Wound Irrigation Solution is a clear. clear. colorless liquid containing Prontosan undecylenamidopropyl betaine, polyaminopropyl biguanide, sodium hydroxide and purified water. The solution is aseptically filled using a blow fill seal process into low density polyethylene 40 mL ampoules; 350 mL squeeze bottles and 1000 mL bottles with screw caps. Prontosan Wound Irrigation Solution is used for cleaning wounds and for moistening and lubricating absorbent wound dressings for ulcers, burns, post- surgical wounds and abrasions. The mechanical action of moving across the wound provides for the mechanism of action and aids in the removal of foreign material such as dirt and debris. The Prontosan Wound Irrigation Solution Adaptor is a component that may be screwed on to the current Prontosan Wound Irrigation Solution containers (350 ml and 1000 ml bottles) and provides alternate spout geometry for which to access the solution inside the bottle. It is provided in sterile form, labeled for single patient use only.
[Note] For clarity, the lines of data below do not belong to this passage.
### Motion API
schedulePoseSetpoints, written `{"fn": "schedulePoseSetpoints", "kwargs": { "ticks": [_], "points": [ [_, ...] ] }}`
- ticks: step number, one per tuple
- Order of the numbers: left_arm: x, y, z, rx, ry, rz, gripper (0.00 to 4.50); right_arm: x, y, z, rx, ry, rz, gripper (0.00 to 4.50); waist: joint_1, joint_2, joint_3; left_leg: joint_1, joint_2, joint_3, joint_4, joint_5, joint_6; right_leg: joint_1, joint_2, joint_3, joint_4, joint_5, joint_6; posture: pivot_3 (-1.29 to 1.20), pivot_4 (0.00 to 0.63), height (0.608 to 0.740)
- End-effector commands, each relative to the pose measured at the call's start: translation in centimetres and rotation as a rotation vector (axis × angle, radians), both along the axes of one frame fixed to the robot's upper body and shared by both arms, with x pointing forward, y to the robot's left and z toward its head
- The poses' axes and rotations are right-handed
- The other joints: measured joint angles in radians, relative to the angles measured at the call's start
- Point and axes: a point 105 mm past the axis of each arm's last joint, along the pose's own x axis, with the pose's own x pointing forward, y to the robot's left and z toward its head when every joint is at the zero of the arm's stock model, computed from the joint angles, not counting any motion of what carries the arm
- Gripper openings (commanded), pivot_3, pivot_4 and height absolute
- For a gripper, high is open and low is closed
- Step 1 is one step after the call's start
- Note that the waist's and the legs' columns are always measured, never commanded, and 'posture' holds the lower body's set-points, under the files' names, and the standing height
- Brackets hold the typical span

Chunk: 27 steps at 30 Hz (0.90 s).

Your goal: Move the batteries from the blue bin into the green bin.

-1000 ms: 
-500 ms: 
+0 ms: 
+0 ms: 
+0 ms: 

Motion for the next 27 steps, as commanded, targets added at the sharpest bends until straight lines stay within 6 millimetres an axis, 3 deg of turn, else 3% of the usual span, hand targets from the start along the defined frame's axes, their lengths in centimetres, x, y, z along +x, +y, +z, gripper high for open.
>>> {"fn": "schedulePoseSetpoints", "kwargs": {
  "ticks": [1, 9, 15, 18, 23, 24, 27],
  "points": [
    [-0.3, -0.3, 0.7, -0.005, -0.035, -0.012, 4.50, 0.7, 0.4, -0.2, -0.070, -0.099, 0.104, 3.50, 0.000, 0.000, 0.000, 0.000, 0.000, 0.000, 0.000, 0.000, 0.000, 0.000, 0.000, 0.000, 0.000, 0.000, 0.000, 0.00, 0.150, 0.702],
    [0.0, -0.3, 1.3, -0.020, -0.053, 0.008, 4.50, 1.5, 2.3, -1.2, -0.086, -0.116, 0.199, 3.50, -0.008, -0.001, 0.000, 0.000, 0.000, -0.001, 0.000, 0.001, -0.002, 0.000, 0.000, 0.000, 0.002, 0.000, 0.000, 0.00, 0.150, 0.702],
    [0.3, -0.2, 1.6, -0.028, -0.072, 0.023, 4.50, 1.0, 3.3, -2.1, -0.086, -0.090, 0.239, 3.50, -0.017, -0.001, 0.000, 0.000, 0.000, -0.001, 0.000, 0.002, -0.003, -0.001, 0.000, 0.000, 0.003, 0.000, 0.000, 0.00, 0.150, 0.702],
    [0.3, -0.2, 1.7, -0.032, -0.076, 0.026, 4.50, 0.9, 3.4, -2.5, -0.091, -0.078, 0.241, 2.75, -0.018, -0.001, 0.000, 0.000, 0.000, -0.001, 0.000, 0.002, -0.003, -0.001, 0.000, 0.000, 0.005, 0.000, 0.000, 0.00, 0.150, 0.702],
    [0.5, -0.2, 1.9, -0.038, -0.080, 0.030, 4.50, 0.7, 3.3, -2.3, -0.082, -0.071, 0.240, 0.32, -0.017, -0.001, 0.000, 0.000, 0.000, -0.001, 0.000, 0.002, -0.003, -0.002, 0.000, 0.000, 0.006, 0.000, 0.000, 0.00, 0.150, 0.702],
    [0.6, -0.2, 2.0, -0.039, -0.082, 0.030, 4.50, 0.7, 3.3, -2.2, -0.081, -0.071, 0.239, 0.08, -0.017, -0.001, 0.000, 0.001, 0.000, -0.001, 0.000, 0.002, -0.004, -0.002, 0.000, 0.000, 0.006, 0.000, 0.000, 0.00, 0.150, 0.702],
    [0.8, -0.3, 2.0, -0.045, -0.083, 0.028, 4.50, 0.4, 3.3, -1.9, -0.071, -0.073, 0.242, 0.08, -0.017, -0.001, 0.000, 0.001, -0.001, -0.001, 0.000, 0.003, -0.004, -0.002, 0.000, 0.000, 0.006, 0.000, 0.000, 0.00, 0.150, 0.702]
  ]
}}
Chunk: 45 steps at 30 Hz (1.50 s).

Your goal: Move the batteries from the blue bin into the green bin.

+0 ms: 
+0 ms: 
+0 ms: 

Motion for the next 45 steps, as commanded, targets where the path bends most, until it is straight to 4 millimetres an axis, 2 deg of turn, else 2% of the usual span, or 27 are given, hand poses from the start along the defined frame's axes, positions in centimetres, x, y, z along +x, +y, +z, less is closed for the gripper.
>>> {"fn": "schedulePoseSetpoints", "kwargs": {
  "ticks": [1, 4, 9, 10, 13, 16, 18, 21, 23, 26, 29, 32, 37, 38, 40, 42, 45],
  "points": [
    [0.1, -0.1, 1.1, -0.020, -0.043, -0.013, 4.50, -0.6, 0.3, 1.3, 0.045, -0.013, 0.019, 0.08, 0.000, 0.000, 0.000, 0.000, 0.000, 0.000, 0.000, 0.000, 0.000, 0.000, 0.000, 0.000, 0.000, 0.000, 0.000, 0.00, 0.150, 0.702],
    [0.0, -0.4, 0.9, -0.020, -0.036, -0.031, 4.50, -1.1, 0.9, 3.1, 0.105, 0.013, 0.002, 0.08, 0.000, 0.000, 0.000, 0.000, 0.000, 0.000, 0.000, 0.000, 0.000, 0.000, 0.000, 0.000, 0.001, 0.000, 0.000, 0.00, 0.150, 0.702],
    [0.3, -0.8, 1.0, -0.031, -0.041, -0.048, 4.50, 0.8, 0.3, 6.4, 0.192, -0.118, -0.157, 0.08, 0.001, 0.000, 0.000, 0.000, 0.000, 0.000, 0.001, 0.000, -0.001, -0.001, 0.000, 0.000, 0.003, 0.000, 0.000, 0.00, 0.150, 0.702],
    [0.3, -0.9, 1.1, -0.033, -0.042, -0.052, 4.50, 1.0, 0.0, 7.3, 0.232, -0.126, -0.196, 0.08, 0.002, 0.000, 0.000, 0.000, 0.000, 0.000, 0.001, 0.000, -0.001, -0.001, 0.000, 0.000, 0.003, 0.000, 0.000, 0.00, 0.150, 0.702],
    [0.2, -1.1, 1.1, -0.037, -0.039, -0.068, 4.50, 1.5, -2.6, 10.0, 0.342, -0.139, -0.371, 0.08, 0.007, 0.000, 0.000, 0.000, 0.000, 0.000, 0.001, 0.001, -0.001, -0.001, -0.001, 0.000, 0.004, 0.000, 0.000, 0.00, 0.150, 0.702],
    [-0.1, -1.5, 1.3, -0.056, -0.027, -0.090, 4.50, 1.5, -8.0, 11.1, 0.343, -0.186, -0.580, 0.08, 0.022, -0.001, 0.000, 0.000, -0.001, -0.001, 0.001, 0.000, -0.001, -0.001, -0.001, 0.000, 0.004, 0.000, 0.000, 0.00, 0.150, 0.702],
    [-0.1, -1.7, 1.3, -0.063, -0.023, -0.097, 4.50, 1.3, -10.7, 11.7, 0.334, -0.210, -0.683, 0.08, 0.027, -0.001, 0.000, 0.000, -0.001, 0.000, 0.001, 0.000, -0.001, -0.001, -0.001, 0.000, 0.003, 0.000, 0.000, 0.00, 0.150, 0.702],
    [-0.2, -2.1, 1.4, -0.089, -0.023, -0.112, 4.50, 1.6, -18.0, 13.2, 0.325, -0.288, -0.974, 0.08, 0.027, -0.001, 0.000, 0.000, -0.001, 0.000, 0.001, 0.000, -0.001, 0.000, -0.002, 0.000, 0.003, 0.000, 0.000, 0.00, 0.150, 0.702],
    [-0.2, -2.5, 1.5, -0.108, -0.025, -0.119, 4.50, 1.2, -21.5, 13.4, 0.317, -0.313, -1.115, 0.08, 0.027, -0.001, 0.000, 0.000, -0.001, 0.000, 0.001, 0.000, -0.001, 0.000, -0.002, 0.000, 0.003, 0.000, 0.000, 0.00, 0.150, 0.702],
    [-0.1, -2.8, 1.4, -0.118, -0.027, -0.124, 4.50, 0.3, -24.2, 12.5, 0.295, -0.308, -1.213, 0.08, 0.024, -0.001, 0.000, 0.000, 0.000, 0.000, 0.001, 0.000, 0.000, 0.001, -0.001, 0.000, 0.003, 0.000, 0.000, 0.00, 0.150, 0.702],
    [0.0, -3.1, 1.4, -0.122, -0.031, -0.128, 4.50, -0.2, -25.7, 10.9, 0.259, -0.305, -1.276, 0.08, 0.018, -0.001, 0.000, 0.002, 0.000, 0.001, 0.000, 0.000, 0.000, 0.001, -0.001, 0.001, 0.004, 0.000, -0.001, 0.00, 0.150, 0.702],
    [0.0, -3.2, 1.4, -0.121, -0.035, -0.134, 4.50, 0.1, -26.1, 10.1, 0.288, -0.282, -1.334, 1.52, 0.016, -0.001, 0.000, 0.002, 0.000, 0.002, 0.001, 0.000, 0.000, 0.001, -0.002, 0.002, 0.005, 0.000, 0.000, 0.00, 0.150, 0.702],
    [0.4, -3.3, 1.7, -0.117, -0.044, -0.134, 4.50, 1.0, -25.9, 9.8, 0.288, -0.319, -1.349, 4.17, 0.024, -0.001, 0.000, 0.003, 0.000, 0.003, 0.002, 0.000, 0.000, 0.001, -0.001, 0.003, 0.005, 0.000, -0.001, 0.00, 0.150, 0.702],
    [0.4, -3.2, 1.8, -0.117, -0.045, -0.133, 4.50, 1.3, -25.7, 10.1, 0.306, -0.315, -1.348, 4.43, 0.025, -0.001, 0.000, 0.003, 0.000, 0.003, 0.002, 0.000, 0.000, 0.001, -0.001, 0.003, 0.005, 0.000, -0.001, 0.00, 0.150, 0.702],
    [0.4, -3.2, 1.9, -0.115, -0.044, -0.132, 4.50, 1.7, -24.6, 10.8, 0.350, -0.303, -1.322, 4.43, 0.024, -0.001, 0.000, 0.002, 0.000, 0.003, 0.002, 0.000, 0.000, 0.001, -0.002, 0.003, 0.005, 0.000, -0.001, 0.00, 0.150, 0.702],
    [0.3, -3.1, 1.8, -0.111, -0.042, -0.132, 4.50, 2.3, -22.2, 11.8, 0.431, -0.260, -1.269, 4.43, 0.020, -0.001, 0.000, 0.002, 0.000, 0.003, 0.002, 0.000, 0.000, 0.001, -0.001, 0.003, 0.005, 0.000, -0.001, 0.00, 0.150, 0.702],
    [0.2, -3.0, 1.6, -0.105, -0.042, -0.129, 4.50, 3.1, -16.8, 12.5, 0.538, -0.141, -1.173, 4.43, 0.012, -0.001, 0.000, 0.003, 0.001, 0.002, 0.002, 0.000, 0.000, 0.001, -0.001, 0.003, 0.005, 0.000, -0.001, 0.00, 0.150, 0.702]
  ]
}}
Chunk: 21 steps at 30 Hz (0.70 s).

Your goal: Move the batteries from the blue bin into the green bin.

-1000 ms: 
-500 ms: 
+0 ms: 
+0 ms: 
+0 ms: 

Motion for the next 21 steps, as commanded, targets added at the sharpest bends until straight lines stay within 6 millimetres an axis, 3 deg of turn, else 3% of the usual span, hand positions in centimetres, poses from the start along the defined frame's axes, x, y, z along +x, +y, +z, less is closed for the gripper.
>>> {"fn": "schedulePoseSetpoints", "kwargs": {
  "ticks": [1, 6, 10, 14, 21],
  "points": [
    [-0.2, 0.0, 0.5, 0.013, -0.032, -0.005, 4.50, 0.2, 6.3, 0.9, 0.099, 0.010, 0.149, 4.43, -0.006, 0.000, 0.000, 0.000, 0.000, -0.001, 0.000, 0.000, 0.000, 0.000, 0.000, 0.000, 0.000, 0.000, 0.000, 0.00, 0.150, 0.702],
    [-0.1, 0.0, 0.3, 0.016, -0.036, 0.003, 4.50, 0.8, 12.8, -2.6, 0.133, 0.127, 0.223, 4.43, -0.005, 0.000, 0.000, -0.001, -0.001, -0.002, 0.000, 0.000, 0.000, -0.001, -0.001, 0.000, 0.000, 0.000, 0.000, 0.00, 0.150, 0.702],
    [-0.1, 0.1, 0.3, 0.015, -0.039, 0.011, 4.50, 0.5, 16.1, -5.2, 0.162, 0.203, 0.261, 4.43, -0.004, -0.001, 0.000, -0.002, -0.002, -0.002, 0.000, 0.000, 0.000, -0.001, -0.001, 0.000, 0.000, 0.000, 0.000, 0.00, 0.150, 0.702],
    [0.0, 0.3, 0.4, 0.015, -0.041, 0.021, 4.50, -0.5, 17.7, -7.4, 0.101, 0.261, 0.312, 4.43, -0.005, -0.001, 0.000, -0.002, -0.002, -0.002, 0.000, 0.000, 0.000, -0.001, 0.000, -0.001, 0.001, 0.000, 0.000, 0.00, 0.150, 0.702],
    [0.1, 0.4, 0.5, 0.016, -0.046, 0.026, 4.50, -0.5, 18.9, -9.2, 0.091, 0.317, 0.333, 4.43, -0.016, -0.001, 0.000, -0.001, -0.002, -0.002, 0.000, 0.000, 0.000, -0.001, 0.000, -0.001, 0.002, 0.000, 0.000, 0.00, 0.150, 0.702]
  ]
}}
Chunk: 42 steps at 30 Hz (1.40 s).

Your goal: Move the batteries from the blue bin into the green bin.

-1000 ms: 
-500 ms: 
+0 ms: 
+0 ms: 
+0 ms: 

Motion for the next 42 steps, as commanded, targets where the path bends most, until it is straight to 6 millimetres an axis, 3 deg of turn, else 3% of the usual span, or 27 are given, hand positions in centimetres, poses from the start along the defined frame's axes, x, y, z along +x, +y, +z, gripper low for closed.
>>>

The provided document is a 510(k) premarket notification for a medical device called "Prontosan Wound Irrigation Solution." This document pertains to regulatory approval rather than a scientific study on the device's performance against detailed acceptance criteria in a clinical or standalone setting.

Therefore, the document does not contain the information requested in the prompt regarding acceptance criteria and a study proving the device meets those criteria.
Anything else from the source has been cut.